AIM OF THE TASK =>
Repeat the entire listing exactly. Omit all pictures.

DATASET EXTRACT =>

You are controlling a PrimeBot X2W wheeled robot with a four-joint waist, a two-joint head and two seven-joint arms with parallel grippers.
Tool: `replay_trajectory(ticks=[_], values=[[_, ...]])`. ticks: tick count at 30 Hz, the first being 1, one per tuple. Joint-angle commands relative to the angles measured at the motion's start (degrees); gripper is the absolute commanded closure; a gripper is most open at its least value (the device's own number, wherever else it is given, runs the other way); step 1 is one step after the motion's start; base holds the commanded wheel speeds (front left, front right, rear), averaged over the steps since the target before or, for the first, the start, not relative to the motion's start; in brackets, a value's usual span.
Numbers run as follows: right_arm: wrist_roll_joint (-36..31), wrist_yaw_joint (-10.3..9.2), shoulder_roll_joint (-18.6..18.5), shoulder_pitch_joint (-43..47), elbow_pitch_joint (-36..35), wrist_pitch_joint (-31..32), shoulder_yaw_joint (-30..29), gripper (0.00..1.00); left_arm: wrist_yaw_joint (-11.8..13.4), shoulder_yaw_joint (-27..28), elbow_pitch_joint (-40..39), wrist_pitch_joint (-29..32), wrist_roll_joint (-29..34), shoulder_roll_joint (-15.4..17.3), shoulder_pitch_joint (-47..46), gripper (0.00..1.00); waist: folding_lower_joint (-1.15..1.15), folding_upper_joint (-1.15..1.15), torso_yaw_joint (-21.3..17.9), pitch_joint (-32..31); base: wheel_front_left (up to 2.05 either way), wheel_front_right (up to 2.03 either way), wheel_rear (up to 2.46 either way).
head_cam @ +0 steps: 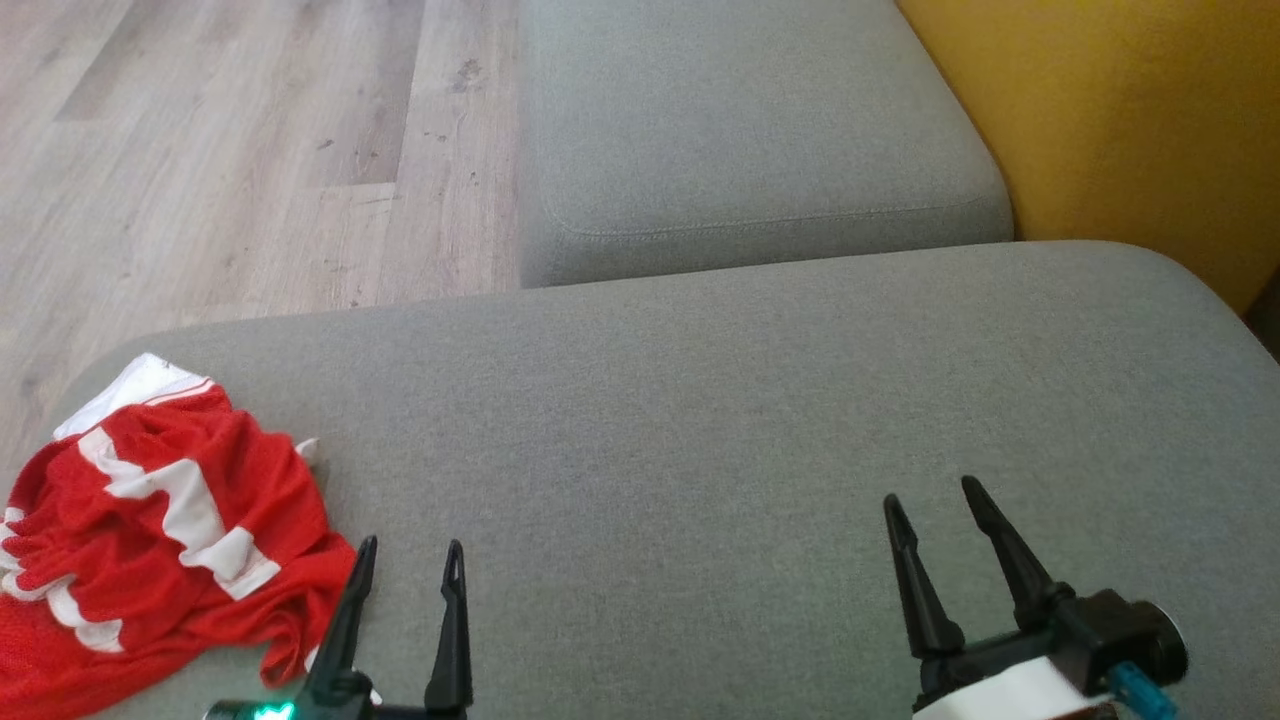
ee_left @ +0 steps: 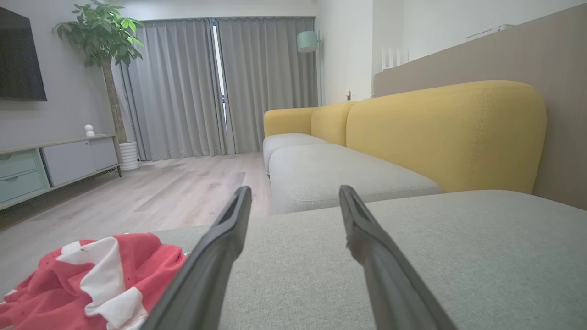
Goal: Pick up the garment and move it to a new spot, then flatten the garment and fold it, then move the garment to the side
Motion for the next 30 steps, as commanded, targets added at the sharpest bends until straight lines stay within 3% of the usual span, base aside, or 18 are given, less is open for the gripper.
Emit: replay_trajectory(ticks=[1,5,30], values=[[-1.90,-0.04,-0.50,-1.45,-2.37,-1.22,1.83,0.00,0.60,1.35,-2.48,-0.96,1.61,-0.17,-1.79,0.00,0.00,0.00,0.04,-0.05,0.00,0.00,0.00],[-4.30,-0.04,-0.51,-1.15,-2.28,-1.80,2.07,0.00,0.28,1.84,-2.93,-1.55,3.25,-0.62,-1.44,0.00,0.00,0.00,0.10,-0.15,0.00,0.00,0.00],[-3.96,-0.04,-0.51,-0.82,-0.86,-1.80,1.29,0.00,-3.43,5.86,-0.17,-1.55,2.64,-2.80,-0.69,0.00,0.00,0.00,0.61,0.61,0.00,0.00,0.00]])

ANSWER FOR THE TASK =>
You are controlling a PrimeBot X2W wheeled robot with a four-joint waist, a two-joint head and two seven-joint arms with parallel grippers.
Tool: `replay_trajectory(ticks=[_], values=[[_, ...]])`. ticks: tick count at 30 Hz, the first being 1, one per tuple. Joint-angle commands relative to the angles measured at the motion's start (degrees); gripper is the absolute commanded closure; a gripper is most open at its least value (the device's own number, wherever else it is given, runs the other way); step 1 is one step after the motion's start; base holds the commanded wheel speeds (front left, front right, rear), averaged over the steps since the target before or, for the first, the start, not relative to the motion's start; in brackets, a value's usual span.
Numbers run as follows: right_arm: wrist_roll_joint (-36..31), wrist_yaw_joint (-10.3..9.2), shoulder_roll_joint (-18.6..18.5), shoulder_pitch_joint (-43..47), elbow_pitch_joint (-36..35), wrist_pitch_joint (-31..32), shoulder_yaw_joint (-30..29), gripper (0.00..1.00); left_arm: wrist_yaw_joint (-11.8..13.4), shoulder_yaw_joint (-27..28), elbow_pitch_joint (-40..39), wrist_pitch_joint (-29..32), wrist_roll_joint (-29..34), shoulder_roll_joint (-15.4..17.3), shoulder_pitch_joint (-47..46), gripper (0.00..1.00); waist: folding_lower_joint (-1.15..1.15), folding_upper_joint (-1.15..1.15), torso_yaw_joint (-21.3..17.9), pitch_joint (-32..31); base: wheel_front_left (up to 2.05 either way), wheel_front_right (up to 2.03 either way), wheel_rear (up to 2.46 either way).
head_cam @ +0 steps: 
ee_left @ +0 steps: 
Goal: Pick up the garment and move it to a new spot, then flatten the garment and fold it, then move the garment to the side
Motion for the next 30 steps, as commanded, targets added at the sharpest bends until straight lines stay within 3% of the usual span, base aside, or 18 are given, less is open for the gripper.
Emit: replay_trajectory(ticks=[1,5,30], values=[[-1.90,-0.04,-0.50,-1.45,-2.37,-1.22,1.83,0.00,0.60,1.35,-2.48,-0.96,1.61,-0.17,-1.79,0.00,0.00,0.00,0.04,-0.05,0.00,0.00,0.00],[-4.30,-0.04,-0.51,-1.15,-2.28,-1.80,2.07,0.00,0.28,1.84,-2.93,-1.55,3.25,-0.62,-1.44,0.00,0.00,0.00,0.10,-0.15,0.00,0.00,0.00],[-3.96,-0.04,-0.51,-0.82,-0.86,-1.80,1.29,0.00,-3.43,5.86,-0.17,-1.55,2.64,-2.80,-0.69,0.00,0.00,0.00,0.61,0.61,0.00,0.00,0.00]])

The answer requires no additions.